> [RECORDED INFORMATION]:
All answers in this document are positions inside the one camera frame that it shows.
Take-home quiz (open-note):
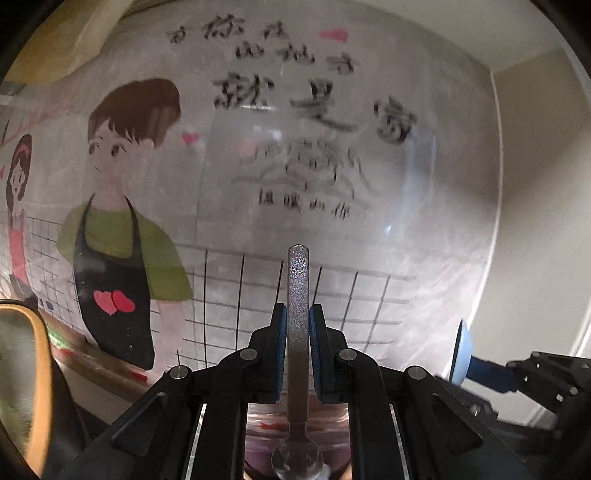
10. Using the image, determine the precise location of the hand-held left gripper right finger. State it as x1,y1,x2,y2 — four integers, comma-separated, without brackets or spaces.
310,303,543,480

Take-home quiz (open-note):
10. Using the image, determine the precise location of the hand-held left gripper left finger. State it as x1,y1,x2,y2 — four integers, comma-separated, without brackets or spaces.
53,303,288,480

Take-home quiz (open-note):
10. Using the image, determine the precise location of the black pan with yellow handle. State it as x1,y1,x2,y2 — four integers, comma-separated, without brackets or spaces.
0,299,86,480

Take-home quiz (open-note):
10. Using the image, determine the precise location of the purple plastic utensil holder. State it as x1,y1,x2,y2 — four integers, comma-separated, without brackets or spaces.
245,438,352,480

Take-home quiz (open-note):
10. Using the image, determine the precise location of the cartoon wall poster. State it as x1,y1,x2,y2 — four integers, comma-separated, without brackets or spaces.
0,18,504,416

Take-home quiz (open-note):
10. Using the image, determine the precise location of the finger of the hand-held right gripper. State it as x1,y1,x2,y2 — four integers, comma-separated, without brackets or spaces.
468,352,580,402
436,376,499,422

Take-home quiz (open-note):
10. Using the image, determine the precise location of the beige range hood panel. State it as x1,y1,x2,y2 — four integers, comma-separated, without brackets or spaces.
9,0,123,86

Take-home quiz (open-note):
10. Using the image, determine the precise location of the grey spoon with black handle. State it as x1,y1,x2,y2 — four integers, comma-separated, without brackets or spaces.
271,244,324,478

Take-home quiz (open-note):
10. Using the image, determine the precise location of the blue-grey plastic spoon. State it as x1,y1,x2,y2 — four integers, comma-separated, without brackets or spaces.
450,320,474,387

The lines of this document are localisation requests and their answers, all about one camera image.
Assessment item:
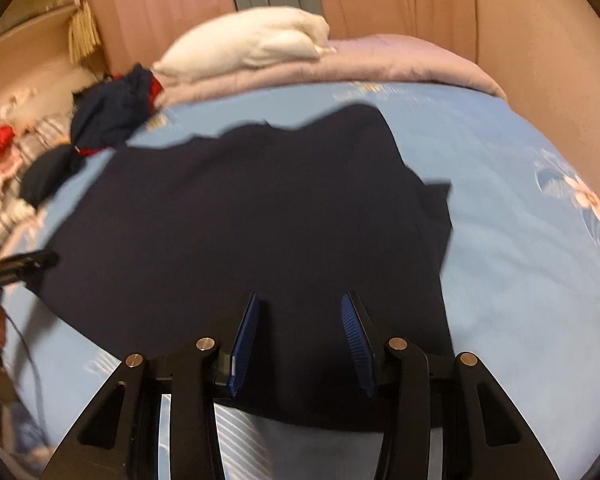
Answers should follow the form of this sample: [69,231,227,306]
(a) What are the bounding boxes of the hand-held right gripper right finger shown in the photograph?
[341,290,561,480]

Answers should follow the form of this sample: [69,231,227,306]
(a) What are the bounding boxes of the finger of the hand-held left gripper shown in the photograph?
[0,249,60,287]

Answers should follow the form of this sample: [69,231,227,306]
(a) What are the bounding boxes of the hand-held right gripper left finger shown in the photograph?
[40,290,261,480]

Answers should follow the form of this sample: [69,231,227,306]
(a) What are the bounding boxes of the navy collared jacket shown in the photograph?
[25,104,456,433]

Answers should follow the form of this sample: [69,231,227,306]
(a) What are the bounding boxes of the white small clothes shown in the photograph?
[0,87,37,121]

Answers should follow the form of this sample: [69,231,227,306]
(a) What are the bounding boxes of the navy clothes pile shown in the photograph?
[70,63,161,153]

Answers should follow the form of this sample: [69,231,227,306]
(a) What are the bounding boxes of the dark bundled cloth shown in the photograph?
[19,145,83,207]

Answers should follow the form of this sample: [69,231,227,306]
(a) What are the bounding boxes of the grey plaid cloth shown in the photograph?
[0,115,76,256]

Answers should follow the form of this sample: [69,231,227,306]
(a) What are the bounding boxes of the blue floral bed sheet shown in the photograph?
[0,80,600,480]

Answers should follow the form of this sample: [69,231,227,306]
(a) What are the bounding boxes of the beige tassel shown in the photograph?
[69,2,102,65]

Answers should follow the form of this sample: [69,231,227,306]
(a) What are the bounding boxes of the pink quilt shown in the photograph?
[152,35,508,108]

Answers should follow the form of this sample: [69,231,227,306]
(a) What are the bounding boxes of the white pillow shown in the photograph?
[151,7,337,83]

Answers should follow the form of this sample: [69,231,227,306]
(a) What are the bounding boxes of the white wall shelf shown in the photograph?
[0,0,81,47]

> [WHAT TO DO]: Output these and nothing else: the lines from the one holding "(a) What are the bounding boxes of the white wall" through the final line of the entries above, exactly as they appear.

> [OUTPUT]:
(a) What are the bounding boxes of the white wall shelf shown in the photograph?
[0,0,81,47]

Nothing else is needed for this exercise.